Dataset entries
+===+
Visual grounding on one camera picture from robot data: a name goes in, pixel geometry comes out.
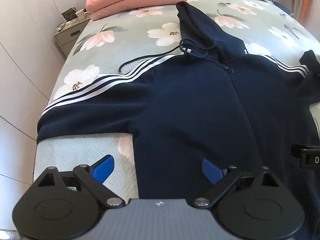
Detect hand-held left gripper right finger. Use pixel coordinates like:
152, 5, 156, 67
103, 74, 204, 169
192, 158, 280, 209

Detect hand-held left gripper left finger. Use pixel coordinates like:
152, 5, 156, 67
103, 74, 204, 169
37, 155, 125, 208

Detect navy striped hoodie jacket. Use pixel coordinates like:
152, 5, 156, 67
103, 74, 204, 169
37, 1, 320, 240

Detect floral green bedspread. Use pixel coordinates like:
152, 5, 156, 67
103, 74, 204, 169
32, 0, 320, 205

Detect white wardrobe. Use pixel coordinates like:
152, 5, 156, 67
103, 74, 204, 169
0, 0, 93, 230

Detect beige nightstand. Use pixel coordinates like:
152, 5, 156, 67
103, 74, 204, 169
54, 17, 91, 57

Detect patterned dark bag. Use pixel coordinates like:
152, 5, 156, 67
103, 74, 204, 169
61, 8, 77, 21

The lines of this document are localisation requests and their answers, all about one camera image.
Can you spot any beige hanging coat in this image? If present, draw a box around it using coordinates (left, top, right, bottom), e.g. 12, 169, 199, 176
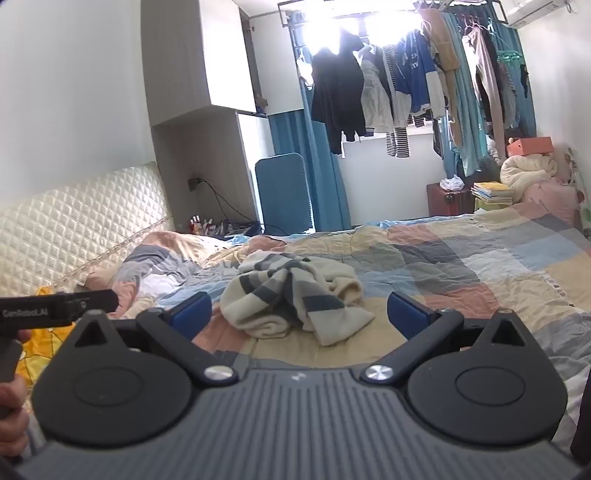
418, 7, 465, 144

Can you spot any person's left hand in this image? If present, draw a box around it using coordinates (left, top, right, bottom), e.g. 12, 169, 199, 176
0, 330, 33, 446

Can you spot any yellow cloth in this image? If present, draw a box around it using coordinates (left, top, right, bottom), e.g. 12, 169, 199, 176
18, 285, 77, 388

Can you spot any black cable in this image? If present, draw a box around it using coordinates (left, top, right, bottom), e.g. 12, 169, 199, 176
198, 178, 315, 236

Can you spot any floral pillow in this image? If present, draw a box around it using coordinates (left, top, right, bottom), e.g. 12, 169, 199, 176
564, 147, 591, 236

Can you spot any black white striped shirt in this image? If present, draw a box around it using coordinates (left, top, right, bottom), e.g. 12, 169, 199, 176
381, 44, 411, 158

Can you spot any white air conditioner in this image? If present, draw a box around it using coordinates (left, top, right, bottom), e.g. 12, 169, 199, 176
501, 0, 575, 29

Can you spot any patchwork quilt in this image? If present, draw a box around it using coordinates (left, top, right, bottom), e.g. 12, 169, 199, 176
88, 203, 591, 462

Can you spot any pink blanket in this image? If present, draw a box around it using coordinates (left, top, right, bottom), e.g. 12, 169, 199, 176
519, 178, 585, 227

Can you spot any stack of books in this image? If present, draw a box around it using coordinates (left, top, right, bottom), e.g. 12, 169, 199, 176
470, 181, 515, 206

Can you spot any pink brown hanging garment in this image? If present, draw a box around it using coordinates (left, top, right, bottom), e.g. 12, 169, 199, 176
462, 25, 506, 162

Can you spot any white hanging shirt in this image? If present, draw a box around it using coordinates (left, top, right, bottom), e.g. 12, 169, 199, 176
358, 44, 398, 137

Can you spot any red brown wooden box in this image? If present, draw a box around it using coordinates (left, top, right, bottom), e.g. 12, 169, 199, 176
426, 182, 476, 217

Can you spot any blue curtain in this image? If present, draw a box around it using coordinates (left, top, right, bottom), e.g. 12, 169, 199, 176
268, 28, 352, 232

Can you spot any group of small bottles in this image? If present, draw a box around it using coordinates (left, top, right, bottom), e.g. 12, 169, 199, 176
188, 215, 222, 235

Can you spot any cream striped sweater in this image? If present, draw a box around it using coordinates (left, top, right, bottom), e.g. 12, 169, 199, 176
219, 251, 376, 347

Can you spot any patchwork pillow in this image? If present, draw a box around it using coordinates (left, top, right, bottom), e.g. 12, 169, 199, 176
88, 230, 232, 319

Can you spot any blue and white jersey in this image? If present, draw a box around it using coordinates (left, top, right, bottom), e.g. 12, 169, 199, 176
392, 30, 446, 127

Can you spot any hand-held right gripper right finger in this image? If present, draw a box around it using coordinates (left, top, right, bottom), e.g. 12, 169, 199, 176
360, 292, 529, 385

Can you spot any grey wooden wardrobe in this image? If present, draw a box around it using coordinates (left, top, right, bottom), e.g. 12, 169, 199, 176
141, 0, 271, 232

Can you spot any cream quilted headboard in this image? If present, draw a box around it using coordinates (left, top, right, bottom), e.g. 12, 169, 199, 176
0, 161, 176, 298

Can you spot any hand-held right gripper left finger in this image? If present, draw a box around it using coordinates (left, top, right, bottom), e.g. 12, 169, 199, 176
69, 292, 238, 387

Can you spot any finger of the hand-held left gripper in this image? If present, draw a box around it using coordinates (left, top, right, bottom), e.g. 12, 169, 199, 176
69, 289, 119, 324

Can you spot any cream folded duvet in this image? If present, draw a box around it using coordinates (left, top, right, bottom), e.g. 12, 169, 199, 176
500, 154, 571, 199

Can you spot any orange box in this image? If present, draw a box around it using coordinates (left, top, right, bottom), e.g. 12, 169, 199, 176
506, 137, 554, 158
+===+
Omit the pictures. Transcribe every record exactly.

> _Exercise answer_
Visual grounding on one camera picture from robot data: a name goes in, pixel geometry comes out.
Detect hand-held left gripper right finger. Use pixel coordinates like:
152, 5, 156, 67
103, 74, 204, 169
192, 158, 280, 209

Detect hand-held left gripper left finger. Use pixel coordinates like:
152, 5, 156, 67
103, 74, 204, 169
37, 155, 125, 208

Detect navy striped hoodie jacket. Use pixel coordinates like:
152, 5, 156, 67
103, 74, 204, 169
37, 1, 320, 240

Detect floral green bedspread. Use pixel coordinates like:
152, 5, 156, 67
103, 74, 204, 169
32, 0, 320, 205

Detect white wardrobe. Use pixel coordinates like:
152, 5, 156, 67
103, 74, 204, 169
0, 0, 93, 230

Detect beige nightstand. Use pixel coordinates like:
152, 5, 156, 67
103, 74, 204, 169
54, 17, 91, 57

Detect patterned dark bag. Use pixel coordinates like:
152, 5, 156, 67
103, 74, 204, 169
61, 8, 77, 21

The lines of this document are localisation requests and their answers, all about one camera image.
Can you spot any beige hanging coat in this image? If present, draw a box around it using coordinates (left, top, right, bottom), e.g. 12, 169, 199, 176
418, 7, 465, 144

Can you spot any person's left hand in this image? If present, draw a box around it using coordinates (left, top, right, bottom), e.g. 12, 169, 199, 176
0, 330, 33, 446

Can you spot any yellow cloth in this image? If present, draw a box around it using coordinates (left, top, right, bottom), e.g. 12, 169, 199, 176
18, 285, 77, 388

Can you spot any black cable in this image? If present, draw a box around it using coordinates (left, top, right, bottom), e.g. 12, 169, 199, 176
198, 178, 315, 236

Can you spot any floral pillow in this image? If present, draw a box around it using coordinates (left, top, right, bottom), e.g. 12, 169, 199, 176
564, 147, 591, 236

Can you spot any black white striped shirt in this image? If present, draw a box around it using coordinates (left, top, right, bottom), e.g. 12, 169, 199, 176
381, 44, 411, 158

Can you spot any white air conditioner in this image? If present, draw a box around it using coordinates (left, top, right, bottom), e.g. 12, 169, 199, 176
501, 0, 575, 29

Can you spot any patchwork quilt in this image? If present, draw a box around it using coordinates (left, top, right, bottom), e.g. 12, 169, 199, 176
88, 203, 591, 462

Can you spot any pink blanket in this image? If present, draw a box around it using coordinates (left, top, right, bottom), e.g. 12, 169, 199, 176
519, 178, 585, 227

Can you spot any stack of books in this image? If present, draw a box around it using coordinates (left, top, right, bottom), e.g. 12, 169, 199, 176
470, 181, 515, 206

Can you spot any pink brown hanging garment in this image? If present, draw a box around it using coordinates (left, top, right, bottom), e.g. 12, 169, 199, 176
462, 25, 506, 162

Can you spot any white hanging shirt in this image? If present, draw a box around it using coordinates (left, top, right, bottom), e.g. 12, 169, 199, 176
358, 44, 398, 137

Can you spot any red brown wooden box in this image? If present, draw a box around it using coordinates (left, top, right, bottom), e.g. 12, 169, 199, 176
426, 182, 476, 217

Can you spot any blue curtain in this image? If present, draw a box around it using coordinates (left, top, right, bottom), e.g. 12, 169, 199, 176
268, 28, 352, 232

Can you spot any group of small bottles in this image? If present, draw a box around it using coordinates (left, top, right, bottom), e.g. 12, 169, 199, 176
188, 215, 222, 235

Can you spot any cream striped sweater in this image? If present, draw a box around it using coordinates (left, top, right, bottom), e.g. 12, 169, 199, 176
219, 251, 376, 347

Can you spot any patchwork pillow in this image? If present, draw a box around it using coordinates (left, top, right, bottom), e.g. 12, 169, 199, 176
88, 230, 232, 319

Can you spot any blue and white jersey in this image? If present, draw a box around it using coordinates (left, top, right, bottom), e.g. 12, 169, 199, 176
392, 30, 446, 127

Can you spot any hand-held right gripper right finger in this image? If present, draw a box around it using coordinates (left, top, right, bottom), e.g. 12, 169, 199, 176
360, 292, 529, 385

Can you spot any grey wooden wardrobe in this image? If present, draw a box around it using coordinates (left, top, right, bottom), e.g. 12, 169, 199, 176
141, 0, 271, 232

Can you spot any cream quilted headboard in this image? If present, draw a box around it using coordinates (left, top, right, bottom), e.g. 12, 169, 199, 176
0, 161, 176, 298

Can you spot any hand-held right gripper left finger in this image? If present, draw a box around it using coordinates (left, top, right, bottom), e.g. 12, 169, 199, 176
69, 292, 238, 387

Can you spot any finger of the hand-held left gripper in this image? If present, draw a box around it using coordinates (left, top, right, bottom), e.g. 12, 169, 199, 176
69, 289, 119, 324

Can you spot any cream folded duvet in this image? If present, draw a box around it using coordinates (left, top, right, bottom), e.g. 12, 169, 199, 176
500, 154, 571, 199

Can you spot any orange box in this image? If present, draw a box around it using coordinates (left, top, right, bottom), e.g. 12, 169, 199, 176
506, 137, 554, 158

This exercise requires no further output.